Bei der Aufklärung der Kunduz-Affäre sieht SPD-Generalsekretärin Nahles Karl-Theodor zu Guttenberg in der Verantwortung.

Berlin. Die Opposition will bei der Aufklärung der Vorgänge um den Nato-Luftangriff bei Kundus auch die Rolle von Bundeskanzlerin Angela Merkel und dem neuen Verteidigungsminister Karl-Theodor zu Guttenberg beleuchten. Die Angelegenheit sei mit dem Rücktritt des früheren Verteidigungsministers Franz Josef Jung als Arbeitsminister noch lange nicht ausgestanden, sagte SPD-Generalsekretärin Andrea Nahles in der „Bild am Sonntag“. So bedürfe Guttenbergs Einschätzung des Vorfalls der Aufklärung. „Schließlich hat auch er den Luftangriff als angemessen bezeichnet. Jetzt steht er an vorderster Front“, sagte Nahles. Grünen-Fraktionschef Jürgen Trittin warf Merkel vor, Jung zunächst im Amt belassen und gedeckt zu haben. Damit trage sie eine Mitverantwortung.

An einem Untersuchungsausschusses führe kein Weg vorbei, unterstrichen Oppositionsvertreter. Unionsfraktionschef Volker Kauder sagte der „Frankfurter Allgemeinen Sonntagszeitung“, CDU und CSU würden sich dem nicht in den Weg stellen, wenngleich sie einen solchen Ausschuss nicht für nötig hielten. Auch er sprach von weiterem Aufklärungsbedarf. Die Vorsitzende des Verteidigungsausschusses, die SPD-Abgeordnete Susanne Kastner, bekräftigte im Radiosender NDR Info: „Es wird einen Untersuchungsausschuss geben.“

Nahles argumentierte, die Bundeswehrsoldaten und die Öffentlichkeit hätten das Recht, die ganze Wahrheit zu erfahren. Das für gefährliche Auslandseinsätze der Bundeswehr unerlässliche Vertrauen in die politische Führung habe durch die Affäre massiv gelitten. Kastner rückte ebenfalls die Rolle von Guttenberg in den Vordergrund. Diesem seien nach eigenem Bekunden Berichte vorenthalten worden. Das Ausmaß von Informationspannen im Ministerium sei „überhaupt nicht vorstellbar“. Es sei schwer zu sagen, ob dies ein Einzelfall gewesen sei, sagte die Chefin des Verteidigungsausschusses, der sich zu dem Fall in einen Untersuchungsausschuss umwandeln dürfte.

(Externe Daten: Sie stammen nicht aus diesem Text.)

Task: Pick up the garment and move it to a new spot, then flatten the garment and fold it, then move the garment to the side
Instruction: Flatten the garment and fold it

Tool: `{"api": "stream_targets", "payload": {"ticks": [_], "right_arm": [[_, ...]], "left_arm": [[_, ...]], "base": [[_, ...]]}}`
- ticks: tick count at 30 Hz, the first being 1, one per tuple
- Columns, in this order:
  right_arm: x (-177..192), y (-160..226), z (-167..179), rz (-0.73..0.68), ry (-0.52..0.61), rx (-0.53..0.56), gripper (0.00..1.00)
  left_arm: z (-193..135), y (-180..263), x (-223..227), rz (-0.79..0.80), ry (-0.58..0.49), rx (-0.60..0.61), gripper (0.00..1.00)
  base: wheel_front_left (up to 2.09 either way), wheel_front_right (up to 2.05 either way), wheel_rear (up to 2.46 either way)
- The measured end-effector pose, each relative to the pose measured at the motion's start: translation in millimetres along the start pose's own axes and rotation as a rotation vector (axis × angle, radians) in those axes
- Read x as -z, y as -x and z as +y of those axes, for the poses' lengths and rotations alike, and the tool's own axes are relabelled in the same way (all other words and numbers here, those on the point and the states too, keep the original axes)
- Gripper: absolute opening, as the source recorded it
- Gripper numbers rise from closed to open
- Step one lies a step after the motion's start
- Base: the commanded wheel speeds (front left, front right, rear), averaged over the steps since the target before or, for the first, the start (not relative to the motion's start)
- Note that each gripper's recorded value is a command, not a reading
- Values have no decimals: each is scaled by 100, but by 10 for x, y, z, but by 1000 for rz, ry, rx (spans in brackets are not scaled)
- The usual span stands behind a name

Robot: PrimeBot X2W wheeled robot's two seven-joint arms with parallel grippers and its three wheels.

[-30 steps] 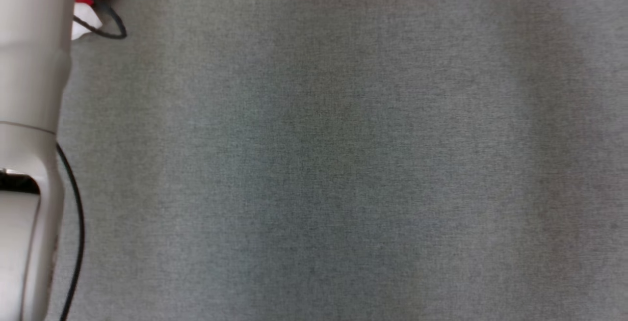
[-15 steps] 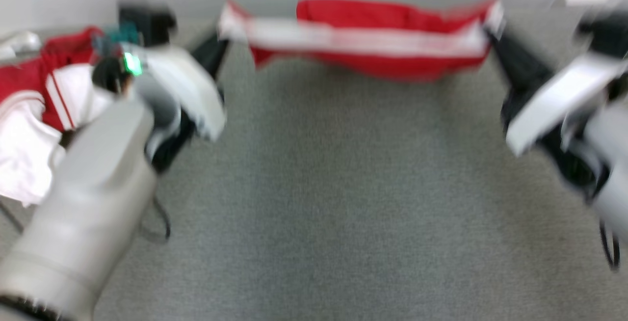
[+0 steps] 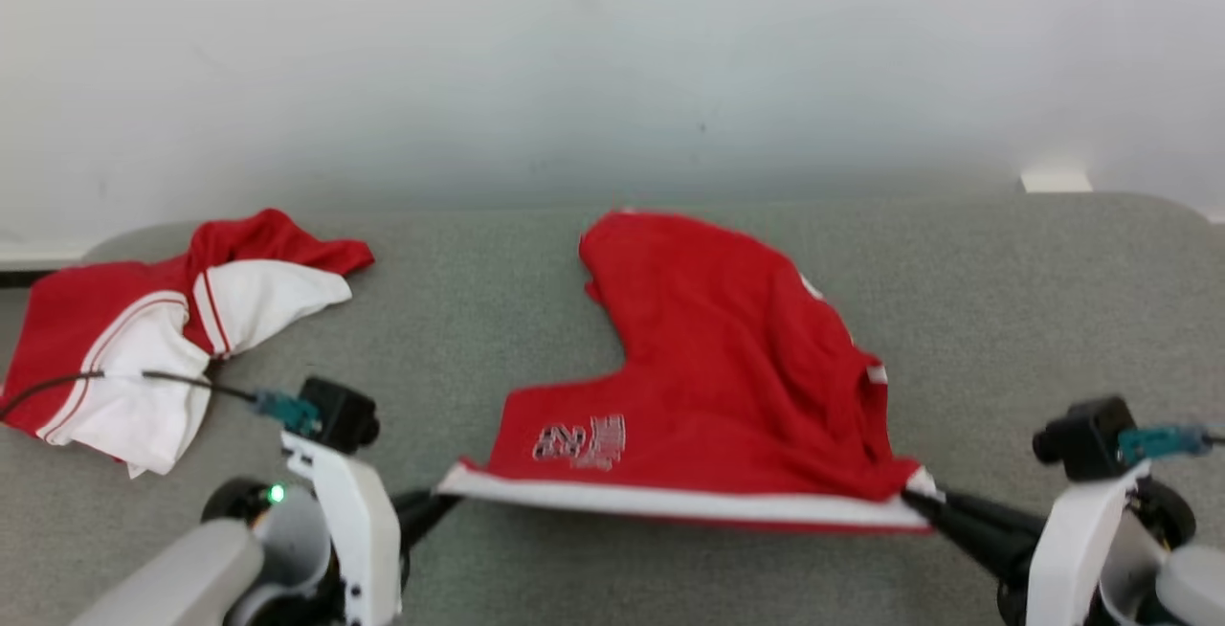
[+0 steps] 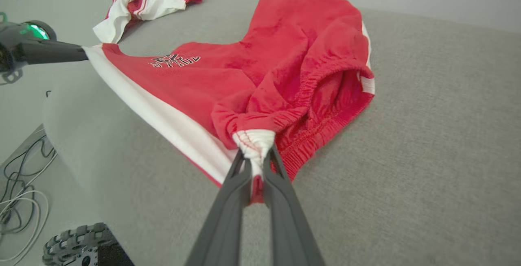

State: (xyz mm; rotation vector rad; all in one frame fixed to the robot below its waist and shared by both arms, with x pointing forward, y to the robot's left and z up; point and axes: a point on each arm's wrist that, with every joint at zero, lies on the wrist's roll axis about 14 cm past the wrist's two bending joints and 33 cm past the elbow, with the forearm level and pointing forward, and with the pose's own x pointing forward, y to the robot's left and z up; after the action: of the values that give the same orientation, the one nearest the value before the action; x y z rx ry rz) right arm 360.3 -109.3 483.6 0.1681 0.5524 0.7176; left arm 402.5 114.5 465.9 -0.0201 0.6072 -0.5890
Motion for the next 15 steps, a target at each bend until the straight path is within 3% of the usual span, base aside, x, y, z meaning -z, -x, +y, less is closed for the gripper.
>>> {"api": "stream_targets", "payload": {"ticks": [8, 15], "right_arm": [[431, 398, 335, 131, -26, -70, 0], [243, 454, 311, 72, -55, -60, 0]], "left_arm": [[-435, 498, 301, 139, -5, 67, 0], [-494, 581, 66, 137, -1, 87, 0]], "base": [[0, 0, 0], [0, 0, 0]]}}
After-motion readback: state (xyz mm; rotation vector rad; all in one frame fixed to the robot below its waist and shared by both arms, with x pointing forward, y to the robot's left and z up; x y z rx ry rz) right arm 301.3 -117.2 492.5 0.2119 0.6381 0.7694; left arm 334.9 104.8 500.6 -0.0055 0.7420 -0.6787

Trittin warf der Bundesregierung in der „Berliner Zeitung" vor, mit einer Vertuschungspolitik nach dem umstrittenen Luftangriff habe sie gezeigt, dass sie sich des Engagements in Afghanistan schäme. „Das bringt die Arbeit der Entwicklungshelfer wie der Soldaten in Misskredit, und das senkt die Akzeptanz dieses Einsatzes in der Bundesrepublik.“

Unionsfraktionschef Kauder zeigte sich überzeugt, dass der jetzige Verteidigungsminister zu Guttenberg für eine lückenlose Aufklärung sorgen werde. „Wir wissen jetzt: Es war schon sehr früh bekannt, dass es zivile Opfer durch den Beschuss der beiden Lastwagen nahe Kundus gab. Wieso der entsprechende Bericht geheim gehalten wurde, muss der Bundestag erfahren“, sagte er.

Der Parlamentarische Geschäftsführer der Unionsfraktion Peter Altmaier sagte dem Deutschlandradio, angesichts der anstehenden Parlamentsentscheidung über die Verlängerung des Bundeswehr-Mandats in Afghanistan sei der schnelle Rücktritt Jungs wichtig gewesen. SPD-Fraktionschef Frank-Walter Steinmeier kündigte im „Hamburger Abendblatt“ an, die Sozialdemokraten würden im Bundestag der geplanten Verlängerung geschlossen zustimmen. Er forderte aber eine Perspektive für die Reduzierung und den Abzug der Truppen aus Afghanistan.

Ex-Verteidigungsminister Franz Josef Jung hatte am Freitag mit seinem Rücktritt als Arbeitsminister die politische Verantwortung für die Informationspannen in Verbindung mit dem Angriff in Kundus übernommen. Bei dem Bombardement waren auch Zivilisten getötet worden, was Jung und sein Ministerium lange bestritten. Der CDU-Politiker bezeichnete sich in seiner Rücktrittserklärung als Opfer der internen Informationspolitik in seinem früheren Ressort gegenüber ihm als Minister.